Methods. We use population data of about 43,000 youths who were in California foster care between ages 16 and 21, who turned 18 between 2014 and 2020, and who have TILP and ILS records. We use California child welfare administrative records to capture youths’ demographic characteristics, foster care and maltreatment histories, and TILP and ILS records. Survey data collected from a representative sample of child welfare caseworkers was used to capture features of the administrative contexts of counties TAY were placed in. Outcomes are the number of ILSs used per month and the scope of ILSs used (i.e., the number of different types of ILSs) for 12 months. The main predictor is the number of TILPs youth participated in. We used linear mixed effects regression (Level 1 = TAY; Level 2 = county) to estimate youths’ ILS utilization frequency and scope when youth were age 17, 18, 19, and 20 using the number of TILPs youth developed in the prior year, controlling for several youth-level and county-level covariates.

Results. Across the four years, youth developed between 0.3 and 0.6 TILPs per year, used between 0.2 and 1.4 ILS per month, and used one to two different types of ILSs. TILP development and ILS use tended to be higher at younger ages. Regression analyses find that each additional TILP TAY developed was associated with more frequent ILS use and utilization of more kinds of ILSs (p<.001). This was true across ages (17, 18, 19, and 20).
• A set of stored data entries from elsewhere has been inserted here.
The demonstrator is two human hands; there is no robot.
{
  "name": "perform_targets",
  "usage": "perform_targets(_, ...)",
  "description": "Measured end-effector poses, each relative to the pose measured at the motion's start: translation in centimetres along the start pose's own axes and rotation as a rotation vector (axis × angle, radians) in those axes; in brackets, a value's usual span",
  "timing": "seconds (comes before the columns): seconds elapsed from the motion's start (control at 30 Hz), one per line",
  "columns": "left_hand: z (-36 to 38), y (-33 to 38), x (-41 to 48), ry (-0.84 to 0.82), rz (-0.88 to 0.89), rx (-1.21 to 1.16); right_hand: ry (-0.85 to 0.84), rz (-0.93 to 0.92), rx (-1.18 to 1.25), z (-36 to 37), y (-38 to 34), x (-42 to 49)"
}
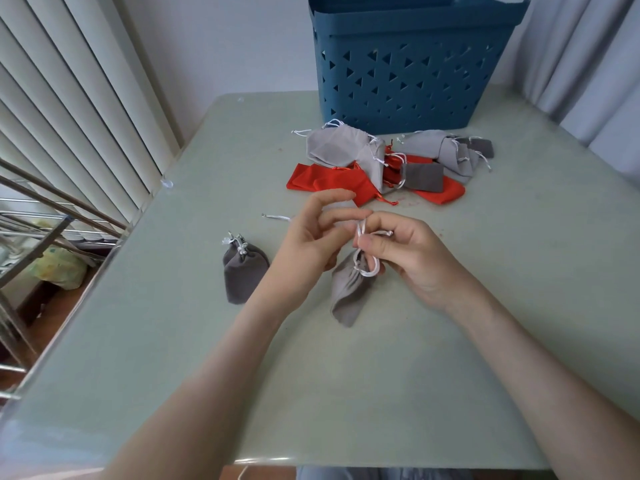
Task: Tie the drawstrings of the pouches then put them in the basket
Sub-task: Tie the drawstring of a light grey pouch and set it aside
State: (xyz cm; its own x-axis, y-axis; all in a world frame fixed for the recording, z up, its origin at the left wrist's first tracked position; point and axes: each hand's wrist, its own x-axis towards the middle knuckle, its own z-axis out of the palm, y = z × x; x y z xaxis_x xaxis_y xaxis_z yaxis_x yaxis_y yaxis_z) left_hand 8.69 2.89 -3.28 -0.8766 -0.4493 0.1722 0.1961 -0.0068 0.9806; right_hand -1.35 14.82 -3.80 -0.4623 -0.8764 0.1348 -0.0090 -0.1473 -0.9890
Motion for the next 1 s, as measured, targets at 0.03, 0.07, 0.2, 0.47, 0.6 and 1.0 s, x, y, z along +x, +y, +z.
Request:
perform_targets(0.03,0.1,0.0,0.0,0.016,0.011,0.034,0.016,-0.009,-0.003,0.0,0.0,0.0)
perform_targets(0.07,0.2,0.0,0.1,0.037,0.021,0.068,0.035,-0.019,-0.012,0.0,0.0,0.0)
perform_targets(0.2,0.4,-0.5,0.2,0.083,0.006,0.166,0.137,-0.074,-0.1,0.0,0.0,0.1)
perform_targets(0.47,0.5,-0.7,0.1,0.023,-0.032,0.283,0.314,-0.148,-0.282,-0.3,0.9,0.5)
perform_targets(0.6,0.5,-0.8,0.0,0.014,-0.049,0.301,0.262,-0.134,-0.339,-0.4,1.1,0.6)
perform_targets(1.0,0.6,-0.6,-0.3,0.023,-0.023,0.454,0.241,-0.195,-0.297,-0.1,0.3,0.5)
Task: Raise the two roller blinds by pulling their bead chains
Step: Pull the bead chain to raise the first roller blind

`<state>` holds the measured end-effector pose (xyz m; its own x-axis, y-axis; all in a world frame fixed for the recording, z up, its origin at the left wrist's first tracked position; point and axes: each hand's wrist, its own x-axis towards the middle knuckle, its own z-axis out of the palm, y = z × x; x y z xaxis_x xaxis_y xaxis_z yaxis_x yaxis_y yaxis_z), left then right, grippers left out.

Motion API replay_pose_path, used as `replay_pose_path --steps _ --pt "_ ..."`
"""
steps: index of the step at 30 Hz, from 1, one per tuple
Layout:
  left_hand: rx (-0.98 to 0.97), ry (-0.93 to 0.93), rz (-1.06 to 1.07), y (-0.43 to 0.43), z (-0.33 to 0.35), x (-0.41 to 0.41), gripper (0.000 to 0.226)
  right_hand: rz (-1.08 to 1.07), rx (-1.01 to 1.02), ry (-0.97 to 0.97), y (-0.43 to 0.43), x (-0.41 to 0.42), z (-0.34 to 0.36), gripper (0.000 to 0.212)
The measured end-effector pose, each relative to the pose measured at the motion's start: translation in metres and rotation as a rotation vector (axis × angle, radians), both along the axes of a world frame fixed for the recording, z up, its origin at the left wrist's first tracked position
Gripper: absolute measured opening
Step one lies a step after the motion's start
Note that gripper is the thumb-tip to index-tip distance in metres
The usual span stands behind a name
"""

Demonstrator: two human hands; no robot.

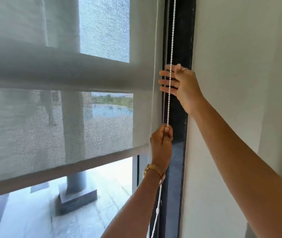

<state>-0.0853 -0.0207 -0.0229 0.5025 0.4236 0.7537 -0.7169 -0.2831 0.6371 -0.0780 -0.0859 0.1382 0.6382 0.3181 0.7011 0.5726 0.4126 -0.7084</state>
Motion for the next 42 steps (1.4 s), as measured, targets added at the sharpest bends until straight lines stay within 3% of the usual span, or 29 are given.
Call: replay_pose_path --steps 4,10,14,18,22,28,31,37,42 --pt "-0.028 0.071 -0.026 -0.006 -0.031 -0.001 0.037 0.063 0.046 0.077 0.004 -0.008 0.010 0.035" --pt "-0.035 0.160 0.005 0.002 -0.063 -0.004 0.027 -0.031 0.025 0.108 0.011 -0.007 0.016 0.032" --pt "0.004 0.230 -0.017 0.012 -0.075 -0.005 0.040 -0.174 0.003 0.015 0.019 -0.002 0.001 0.034" --pt "0.083 0.363 -0.161 0.013 -0.080 -0.005 0.033 -0.220 0.156 -0.027 0.019 0.000 -0.021 0.037" --pt "0.134 0.507 -0.363 0.019 -0.078 -0.007 0.030 -0.237 0.165 -0.090 0.025 -0.007 -0.054 0.036" --pt "-0.003 0.393 -0.313 0.040 -0.029 -0.002 0.044 -0.295 0.124 -0.067 0.013 0.011 -0.097 0.030" --pt "-0.079 0.324 -0.352 0.046 0.014 -0.001 0.046 -0.325 0.137 -0.051 0.009 0.021 -0.113 0.038" --pt "0.043 0.258 -0.334 0.032 0.089 -0.005 0.045 -0.290 0.085 0.029 0.017 0.024 -0.144 0.029" --pt "0.057 0.244 -0.421 0.007 0.121 -0.011 0.048 -0.292 0.068 0.081 0.025 0.020 -0.159 0.049"
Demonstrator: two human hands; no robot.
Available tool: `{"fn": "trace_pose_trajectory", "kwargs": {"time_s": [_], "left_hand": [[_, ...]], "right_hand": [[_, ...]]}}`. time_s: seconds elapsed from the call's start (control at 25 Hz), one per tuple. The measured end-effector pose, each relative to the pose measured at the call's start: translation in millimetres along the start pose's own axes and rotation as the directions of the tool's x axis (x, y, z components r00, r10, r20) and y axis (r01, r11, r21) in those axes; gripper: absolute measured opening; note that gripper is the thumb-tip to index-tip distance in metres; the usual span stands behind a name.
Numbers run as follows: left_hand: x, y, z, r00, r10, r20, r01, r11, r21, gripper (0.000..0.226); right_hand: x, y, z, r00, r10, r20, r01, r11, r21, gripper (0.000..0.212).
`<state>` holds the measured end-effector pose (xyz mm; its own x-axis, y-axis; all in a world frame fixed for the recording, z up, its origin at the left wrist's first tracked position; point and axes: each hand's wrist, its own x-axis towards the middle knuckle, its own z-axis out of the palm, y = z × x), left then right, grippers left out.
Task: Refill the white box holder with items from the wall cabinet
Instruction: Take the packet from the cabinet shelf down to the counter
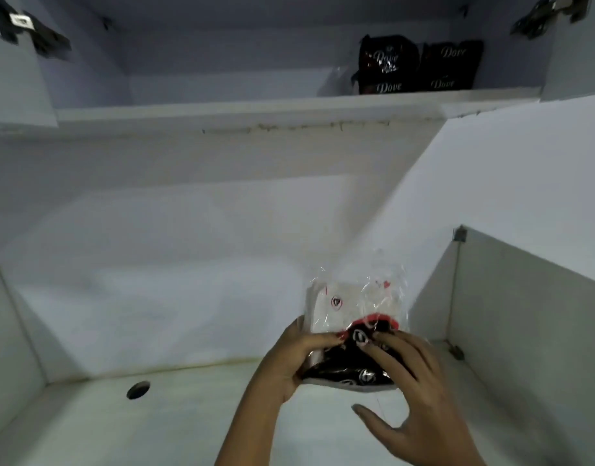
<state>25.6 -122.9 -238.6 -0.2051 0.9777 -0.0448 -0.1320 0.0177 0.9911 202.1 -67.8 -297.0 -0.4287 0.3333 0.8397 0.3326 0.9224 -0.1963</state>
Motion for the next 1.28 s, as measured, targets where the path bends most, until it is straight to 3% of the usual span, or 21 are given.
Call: {"fn": "trace_pose_trajectory", "kwargs": {"time_s": [0.12,0.24,0.36,0.44,0.52,0.6,0.68,0.8,0.92,1.04,1.12,1.2,1.28], "left_hand": [[8,-27,-31,0.992,-0.122,0.012,0.116,0.965,0.236,0.053],[13,-41,-35,0.972,-0.228,0.061,0.174,0.869,0.462,0.057],[35,-51,-33,0.954,-0.298,0.038,0.219,0.777,0.590,0.069],[57,-62,-36,0.931,-0.363,0.038,0.250,0.711,0.657,0.075],[81,-73,-38,0.907,-0.417,0.060,0.252,0.653,0.715,0.073],[102,-83,-35,0.891,-0.440,0.112,0.228,0.646,0.729,0.051],[117,-92,-28,0.881,-0.445,0.161,0.197,0.655,0.730,0.038],[139,-111,-23,0.875,-0.449,0.181,0.170,0.636,0.753,0.059],[151,-124,-32,0.909,-0.384,0.165,0.216,0.770,0.600,0.068],[152,-139,-50,0.952,-0.293,0.091,0.267,0.937,0.225,0.063],[148,-160,-55,0.968,-0.250,0.015,0.250,0.968,-0.037,0.065],[140,-183,-52,0.968,-0.240,-0.072,0.233,0.968,-0.090,0.056],[135,-200,-48,0.949,-0.269,-0.166,0.258,0.962,-0.085,0.036]], "right_hand": [[-9,4,1,0.978,0.202,-0.052,-0.188,0.961,0.204,0.040],[2,29,13,0.871,0.487,-0.060,-0.435,0.823,0.366,0.018],[0,69,33,0.699,0.632,0.335,-0.707,0.540,0.456,0.032],[-9,87,41,0.578,0.580,0.574,-0.816,0.394,0.423,0.030],[-17,104,49,0.516,0.495,0.699,-0.856,0.318,0.407,0.024],[-28,122,61,0.457,0.425,0.781,-0.881,0.337,0.331,0.040],[-38,133,77,0.433,0.386,0.815,-0.867,0.426,0.259,0.053],[-50,144,102,0.454,0.458,0.765,-0.868,0.423,0.261,0.043],[-50,149,119,0.366,0.537,0.760,-0.930,0.221,0.292,0.030],[-54,156,138,0.209,0.583,0.785,-0.961,-0.024,0.274,0.034],[-57,155,150,0.136,0.582,0.802,-0.938,-0.185,0.293,0.021],[-60,149,162,0.084,0.598,0.797,-0.940,-0.217,0.262,0.020],[-61,140,170,0.118,0.608,0.785,-0.934,-0.200,0.296,0.020]]}}
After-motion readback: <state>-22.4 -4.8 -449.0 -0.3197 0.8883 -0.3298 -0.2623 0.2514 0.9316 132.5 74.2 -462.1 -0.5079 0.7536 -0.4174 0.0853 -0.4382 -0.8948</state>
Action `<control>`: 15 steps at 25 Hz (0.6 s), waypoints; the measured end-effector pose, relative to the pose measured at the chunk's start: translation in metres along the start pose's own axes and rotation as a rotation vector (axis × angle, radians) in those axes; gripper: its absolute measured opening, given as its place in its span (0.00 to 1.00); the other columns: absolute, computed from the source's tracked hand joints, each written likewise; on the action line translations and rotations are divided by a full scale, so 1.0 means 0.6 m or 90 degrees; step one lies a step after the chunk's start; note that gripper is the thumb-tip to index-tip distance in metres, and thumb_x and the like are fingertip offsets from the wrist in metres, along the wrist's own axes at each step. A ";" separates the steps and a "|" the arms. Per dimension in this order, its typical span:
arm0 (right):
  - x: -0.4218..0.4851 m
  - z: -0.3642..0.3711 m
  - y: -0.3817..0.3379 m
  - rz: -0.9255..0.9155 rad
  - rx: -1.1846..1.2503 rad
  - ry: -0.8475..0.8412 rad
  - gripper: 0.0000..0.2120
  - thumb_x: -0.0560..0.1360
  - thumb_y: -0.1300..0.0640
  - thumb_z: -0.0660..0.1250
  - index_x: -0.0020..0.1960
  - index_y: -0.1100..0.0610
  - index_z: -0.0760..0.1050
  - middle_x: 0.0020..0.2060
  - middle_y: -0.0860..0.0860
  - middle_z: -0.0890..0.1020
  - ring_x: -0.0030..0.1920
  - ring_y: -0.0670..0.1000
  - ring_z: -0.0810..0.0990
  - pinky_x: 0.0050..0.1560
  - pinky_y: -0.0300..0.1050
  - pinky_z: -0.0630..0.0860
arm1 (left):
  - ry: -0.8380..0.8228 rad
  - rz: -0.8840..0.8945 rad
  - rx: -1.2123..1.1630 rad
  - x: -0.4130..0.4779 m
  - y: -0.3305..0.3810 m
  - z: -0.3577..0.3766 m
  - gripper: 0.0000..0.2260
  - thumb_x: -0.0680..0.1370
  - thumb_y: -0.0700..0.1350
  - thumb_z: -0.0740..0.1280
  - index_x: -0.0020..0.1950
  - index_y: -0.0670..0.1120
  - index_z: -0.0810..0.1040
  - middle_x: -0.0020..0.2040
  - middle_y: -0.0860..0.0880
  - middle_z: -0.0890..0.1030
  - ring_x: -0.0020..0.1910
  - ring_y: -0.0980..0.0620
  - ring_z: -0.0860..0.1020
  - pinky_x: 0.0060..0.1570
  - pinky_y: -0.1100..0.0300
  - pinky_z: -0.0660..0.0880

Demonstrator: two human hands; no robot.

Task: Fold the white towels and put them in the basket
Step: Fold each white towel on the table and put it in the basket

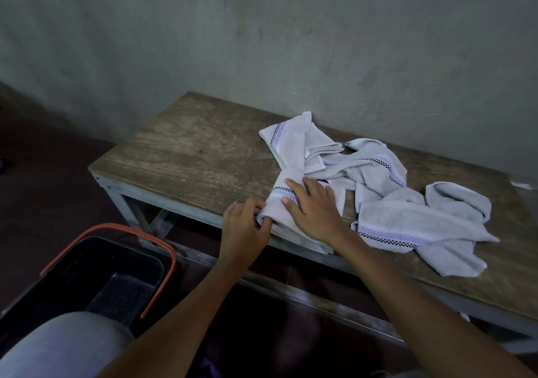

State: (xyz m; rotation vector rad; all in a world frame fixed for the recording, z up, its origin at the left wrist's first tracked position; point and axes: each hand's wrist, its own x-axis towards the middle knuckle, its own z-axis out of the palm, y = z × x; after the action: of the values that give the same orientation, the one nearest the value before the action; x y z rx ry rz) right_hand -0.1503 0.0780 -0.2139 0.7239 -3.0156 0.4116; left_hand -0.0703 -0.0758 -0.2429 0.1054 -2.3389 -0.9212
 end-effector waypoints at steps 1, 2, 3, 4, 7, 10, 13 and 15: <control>0.000 0.000 0.001 -0.003 0.004 0.007 0.37 0.70 0.33 0.36 0.74 0.45 0.56 0.73 0.55 0.59 0.74 0.56 0.55 0.72 0.60 0.49 | 0.003 -0.009 -0.002 -0.003 0.003 0.000 0.10 0.71 0.49 0.61 0.45 0.44 0.75 0.37 0.51 0.76 0.38 0.55 0.68 0.48 0.50 0.74; 0.001 0.001 0.001 -0.003 0.008 0.012 0.37 0.70 0.33 0.36 0.74 0.45 0.57 0.73 0.55 0.60 0.74 0.56 0.56 0.72 0.60 0.50 | 0.005 -0.019 -0.004 -0.005 0.008 0.001 0.11 0.71 0.48 0.59 0.46 0.43 0.75 0.38 0.50 0.76 0.38 0.55 0.67 0.50 0.49 0.73; 0.002 0.002 0.001 -0.004 0.010 0.017 0.37 0.70 0.33 0.36 0.74 0.46 0.57 0.73 0.55 0.60 0.74 0.56 0.56 0.72 0.60 0.50 | 0.008 -0.029 -0.005 -0.007 0.011 0.002 0.11 0.71 0.48 0.59 0.46 0.43 0.75 0.38 0.50 0.76 0.38 0.56 0.66 0.51 0.49 0.73; 0.001 0.003 0.001 -0.005 0.007 0.021 0.37 0.70 0.34 0.36 0.74 0.46 0.57 0.73 0.56 0.61 0.74 0.56 0.56 0.72 0.60 0.50 | 0.014 -0.038 -0.003 -0.009 0.012 0.005 0.11 0.71 0.48 0.59 0.46 0.43 0.75 0.38 0.50 0.76 0.38 0.56 0.66 0.51 0.49 0.73; -0.003 0.005 0.002 -0.016 -0.027 0.025 0.37 0.70 0.34 0.34 0.75 0.46 0.56 0.73 0.56 0.60 0.74 0.56 0.56 0.72 0.60 0.50 | 0.007 -0.090 -0.001 0.000 0.014 0.010 0.09 0.70 0.49 0.67 0.45 0.45 0.74 0.37 0.52 0.76 0.38 0.54 0.71 0.50 0.53 0.71; -0.003 0.005 0.004 -0.012 -0.038 0.009 0.35 0.72 0.35 0.35 0.75 0.45 0.53 0.75 0.55 0.57 0.75 0.54 0.53 0.73 0.59 0.49 | -0.013 -0.111 0.028 0.005 0.015 0.012 0.09 0.69 0.50 0.69 0.43 0.48 0.72 0.34 0.56 0.72 0.37 0.54 0.70 0.52 0.55 0.68; 0.000 0.002 0.012 0.017 -0.032 -0.032 0.28 0.78 0.37 0.43 0.76 0.43 0.49 0.77 0.51 0.52 0.77 0.51 0.48 0.74 0.58 0.44 | -0.032 -0.086 0.032 0.001 0.012 0.005 0.10 0.66 0.49 0.65 0.44 0.47 0.71 0.37 0.56 0.72 0.38 0.54 0.68 0.53 0.56 0.68; -0.001 -0.001 0.014 0.028 -0.034 -0.054 0.28 0.78 0.37 0.45 0.76 0.43 0.47 0.77 0.50 0.50 0.77 0.50 0.46 0.75 0.57 0.42 | -0.074 -0.058 -0.001 0.003 0.004 -0.006 0.14 0.64 0.51 0.63 0.46 0.46 0.72 0.40 0.55 0.73 0.40 0.53 0.71 0.50 0.55 0.71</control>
State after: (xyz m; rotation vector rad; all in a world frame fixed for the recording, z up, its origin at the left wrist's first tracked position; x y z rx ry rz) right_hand -0.1536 0.0854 -0.2154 0.6896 -3.1128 0.3085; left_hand -0.0694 -0.0768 -0.2382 0.1637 -2.4580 -0.9981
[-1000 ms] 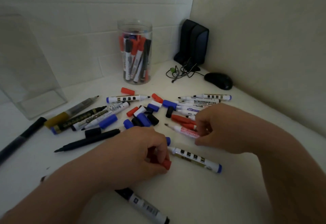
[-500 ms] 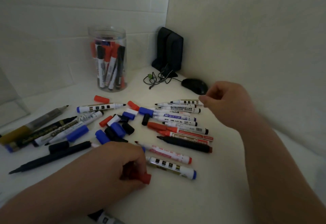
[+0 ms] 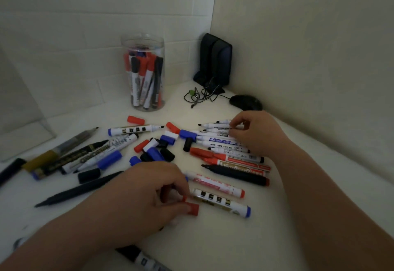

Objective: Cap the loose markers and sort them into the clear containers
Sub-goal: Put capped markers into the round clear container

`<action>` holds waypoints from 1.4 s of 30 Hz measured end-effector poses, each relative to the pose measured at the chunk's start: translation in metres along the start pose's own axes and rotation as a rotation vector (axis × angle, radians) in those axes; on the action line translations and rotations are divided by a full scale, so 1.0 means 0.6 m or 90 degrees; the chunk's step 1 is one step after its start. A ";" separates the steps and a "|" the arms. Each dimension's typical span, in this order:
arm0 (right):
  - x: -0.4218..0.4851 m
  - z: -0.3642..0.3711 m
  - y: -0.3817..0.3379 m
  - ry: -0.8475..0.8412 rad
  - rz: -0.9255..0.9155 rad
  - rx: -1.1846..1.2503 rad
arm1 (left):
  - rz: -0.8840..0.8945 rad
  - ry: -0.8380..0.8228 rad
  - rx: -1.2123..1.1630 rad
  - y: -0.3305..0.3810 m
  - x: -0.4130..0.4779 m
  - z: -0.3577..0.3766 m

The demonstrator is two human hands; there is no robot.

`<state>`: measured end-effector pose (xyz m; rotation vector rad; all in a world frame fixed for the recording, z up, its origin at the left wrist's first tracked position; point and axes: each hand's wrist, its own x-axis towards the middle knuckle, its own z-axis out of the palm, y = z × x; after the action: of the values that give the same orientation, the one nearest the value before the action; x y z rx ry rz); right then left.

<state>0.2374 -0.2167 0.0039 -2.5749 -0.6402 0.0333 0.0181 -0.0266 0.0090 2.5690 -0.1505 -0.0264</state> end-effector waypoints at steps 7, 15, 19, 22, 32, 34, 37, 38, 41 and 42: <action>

Some youth-level characteristics (e.g., ever in probation-supervised child welfare, ever placed in congregate care) and county-level attributes (e.g., availability of services supporting TAY) were associated with youths’ ILS utilization patterns. Notably, interclass correlation estimates show that county-level variations explained 8% to 20% of the total variation of ILS utilization.

Discussion and Contributions. Using population data, this study offers valuable evidence demonstrating the roles of TILP development on service utilization. In addition to youth-level characteristics’ relationship with service utilization, our study highlights meaningful variation in ILS utilization across counties, which deserve further investigation. Our study findings underscore the importance of involving youth in their TILP development, training providers to work collaboratively with youth in decisions about their future, and aiming to reduce county-level variation in TILP and ILS practices.